» Exercise goal
Restate word for word the lines below from the one that has "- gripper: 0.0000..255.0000" through the one that has "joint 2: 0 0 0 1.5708", keeping both and dropping all pictures.

Records contained in a dataset
----------------------------------------
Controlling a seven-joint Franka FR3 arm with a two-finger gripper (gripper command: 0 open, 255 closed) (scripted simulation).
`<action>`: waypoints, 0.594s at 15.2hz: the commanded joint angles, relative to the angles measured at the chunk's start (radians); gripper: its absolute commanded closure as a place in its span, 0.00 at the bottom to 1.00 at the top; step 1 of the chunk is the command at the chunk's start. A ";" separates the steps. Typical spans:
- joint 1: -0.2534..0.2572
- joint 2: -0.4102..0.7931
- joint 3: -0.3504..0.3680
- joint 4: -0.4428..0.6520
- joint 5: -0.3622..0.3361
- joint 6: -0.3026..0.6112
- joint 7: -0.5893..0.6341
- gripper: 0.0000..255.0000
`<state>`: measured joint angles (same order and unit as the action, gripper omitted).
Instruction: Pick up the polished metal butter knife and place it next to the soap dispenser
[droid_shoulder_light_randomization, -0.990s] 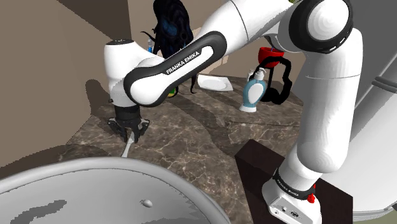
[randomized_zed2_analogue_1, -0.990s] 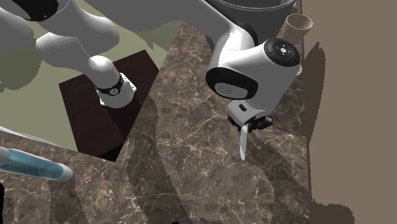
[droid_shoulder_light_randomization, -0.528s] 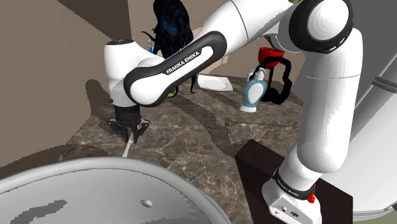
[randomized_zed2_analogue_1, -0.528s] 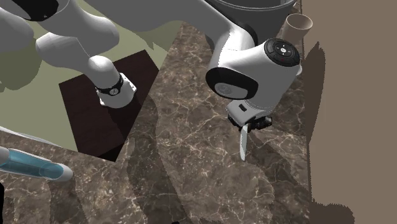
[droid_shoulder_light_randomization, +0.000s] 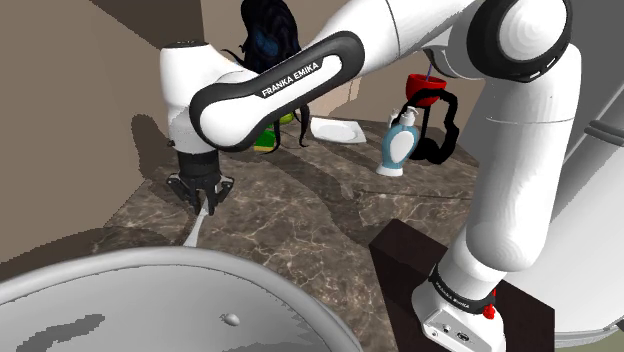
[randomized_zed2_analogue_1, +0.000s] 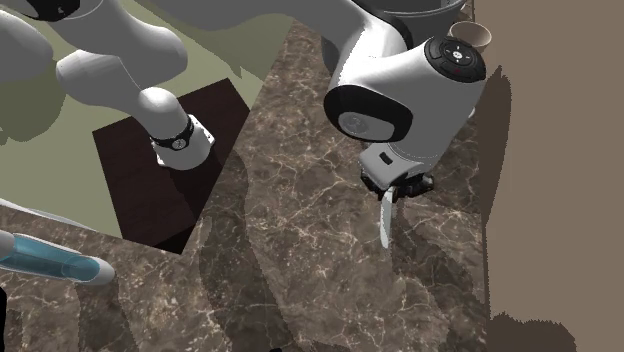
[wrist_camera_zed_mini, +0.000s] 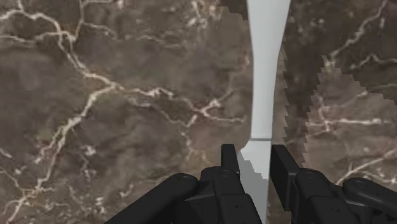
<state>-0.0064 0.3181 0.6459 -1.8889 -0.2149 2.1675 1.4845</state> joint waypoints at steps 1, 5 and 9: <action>-0.003 -0.012 0.005 0.015 0.010 -0.024 -0.006 1.00; -0.009 -0.036 0.013 0.041 0.030 -0.070 -0.019 1.00; -0.014 -0.057 0.019 0.072 0.047 -0.117 -0.030 1.00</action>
<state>-0.0183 0.2675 0.6635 -1.8278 -0.1727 2.0665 1.4590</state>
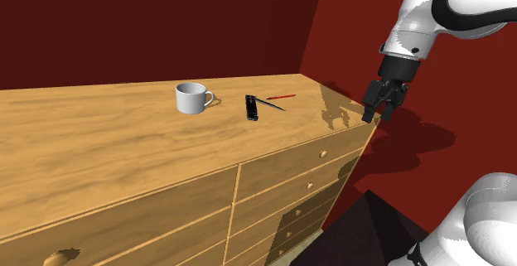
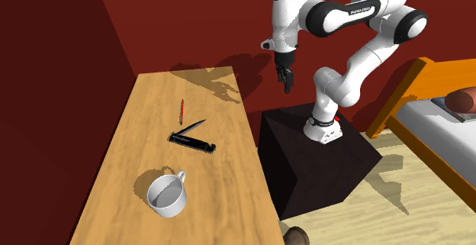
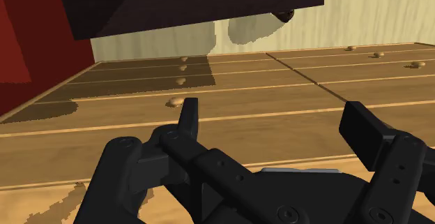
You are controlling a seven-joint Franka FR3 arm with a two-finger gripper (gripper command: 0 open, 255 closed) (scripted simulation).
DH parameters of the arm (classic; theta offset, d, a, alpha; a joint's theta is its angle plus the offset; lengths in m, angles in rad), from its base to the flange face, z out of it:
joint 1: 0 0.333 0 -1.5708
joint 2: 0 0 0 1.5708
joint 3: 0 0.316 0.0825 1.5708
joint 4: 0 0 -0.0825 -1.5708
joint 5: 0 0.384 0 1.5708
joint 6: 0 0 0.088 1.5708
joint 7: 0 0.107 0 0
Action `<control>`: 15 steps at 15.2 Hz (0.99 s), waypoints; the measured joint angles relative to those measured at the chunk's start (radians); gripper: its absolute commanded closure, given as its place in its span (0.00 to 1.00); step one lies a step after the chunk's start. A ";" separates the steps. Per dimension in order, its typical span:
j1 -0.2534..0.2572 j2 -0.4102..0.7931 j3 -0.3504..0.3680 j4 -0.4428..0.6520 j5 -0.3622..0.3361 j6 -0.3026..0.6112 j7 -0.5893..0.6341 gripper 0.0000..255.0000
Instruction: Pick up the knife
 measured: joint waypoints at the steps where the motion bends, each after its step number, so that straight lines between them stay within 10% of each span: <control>1: 0.000 0.000 0.000 0.000 0.000 0.000 0.000 0.00; 15: -0.002 0.480 0.121 0.263 0.042 0.248 0.248 0.00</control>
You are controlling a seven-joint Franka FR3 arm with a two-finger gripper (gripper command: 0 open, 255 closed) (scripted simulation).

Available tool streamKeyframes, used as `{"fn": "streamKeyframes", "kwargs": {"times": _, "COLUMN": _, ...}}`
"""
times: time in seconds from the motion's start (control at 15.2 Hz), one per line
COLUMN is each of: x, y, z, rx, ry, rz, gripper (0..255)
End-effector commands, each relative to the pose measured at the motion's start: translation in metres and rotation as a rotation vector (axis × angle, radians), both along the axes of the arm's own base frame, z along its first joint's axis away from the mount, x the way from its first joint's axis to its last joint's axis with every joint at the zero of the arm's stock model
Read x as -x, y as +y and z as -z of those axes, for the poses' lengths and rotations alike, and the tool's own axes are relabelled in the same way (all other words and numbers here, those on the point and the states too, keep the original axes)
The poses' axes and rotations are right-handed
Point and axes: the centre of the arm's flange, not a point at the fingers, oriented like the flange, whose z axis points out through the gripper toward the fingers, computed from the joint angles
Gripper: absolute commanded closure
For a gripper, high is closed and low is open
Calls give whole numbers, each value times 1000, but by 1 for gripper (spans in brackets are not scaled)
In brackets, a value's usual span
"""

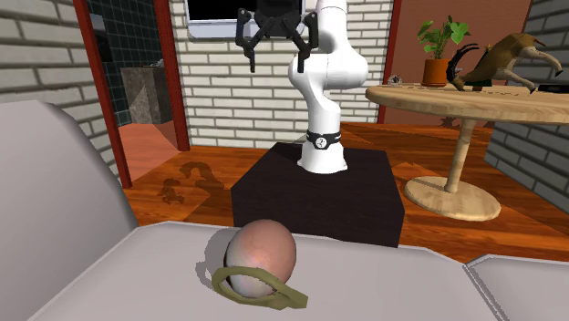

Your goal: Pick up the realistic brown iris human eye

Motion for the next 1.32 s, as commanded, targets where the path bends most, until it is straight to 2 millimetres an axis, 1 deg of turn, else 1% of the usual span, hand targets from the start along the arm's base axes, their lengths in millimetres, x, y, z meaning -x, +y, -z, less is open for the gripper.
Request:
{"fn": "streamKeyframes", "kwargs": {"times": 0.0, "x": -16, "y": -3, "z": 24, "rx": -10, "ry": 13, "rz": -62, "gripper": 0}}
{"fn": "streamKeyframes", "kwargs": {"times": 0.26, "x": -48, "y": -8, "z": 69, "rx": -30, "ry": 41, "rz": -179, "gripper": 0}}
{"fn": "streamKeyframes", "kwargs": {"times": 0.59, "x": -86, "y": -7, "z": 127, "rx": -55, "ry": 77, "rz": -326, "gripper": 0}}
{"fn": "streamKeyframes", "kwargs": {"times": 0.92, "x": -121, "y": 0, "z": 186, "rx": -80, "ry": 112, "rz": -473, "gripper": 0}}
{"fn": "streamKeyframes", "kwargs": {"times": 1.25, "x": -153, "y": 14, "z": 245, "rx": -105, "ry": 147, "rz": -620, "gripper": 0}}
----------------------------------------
» Result of the exercise
- gripper: 0.0000..255.0000
`<state>`: measured joint angles (same order and unit as the action, gripper omitted).
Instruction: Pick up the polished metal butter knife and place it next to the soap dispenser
[droid_shoulder_light_randomization, -0.990s] 
[randomized_zed2_analogue_1, -0.990s] 
[droid_shoulder_light_randomization, -0.528s] 
[randomized_zed2_analogue_1, -0.528s] 
[droid_shoulder_light_randomization, +0.000s] 
[randomized_zed2_analogue_1, +0.000s] 
[wrist_camera_zed_mini, +0.000s] 
<state>-0.0064 0.3181 0.6459 -1.8889 -0.2149 2.1675 1.4845</state> joint waypoints at steps 1, 5 and 9: <action>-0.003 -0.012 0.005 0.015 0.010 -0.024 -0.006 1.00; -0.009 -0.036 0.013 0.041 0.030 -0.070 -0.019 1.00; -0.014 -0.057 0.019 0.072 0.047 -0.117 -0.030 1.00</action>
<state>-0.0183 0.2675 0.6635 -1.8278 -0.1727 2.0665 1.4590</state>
You are controlling a seven-joint Franka FR3 arm with a two-finger gripper (gripper command: 0 open, 255 closed) (scripted simulation).
DH parameters of the arm (classic; theta offset, d, a, alpha; a joint's theta is its angle plus the offset; lengths in m, angles in rad), from its base to the flange face, z out of it:
joint 1: 0 0.333 0 -1.5708
joint 2: 0 0 0 1.5708

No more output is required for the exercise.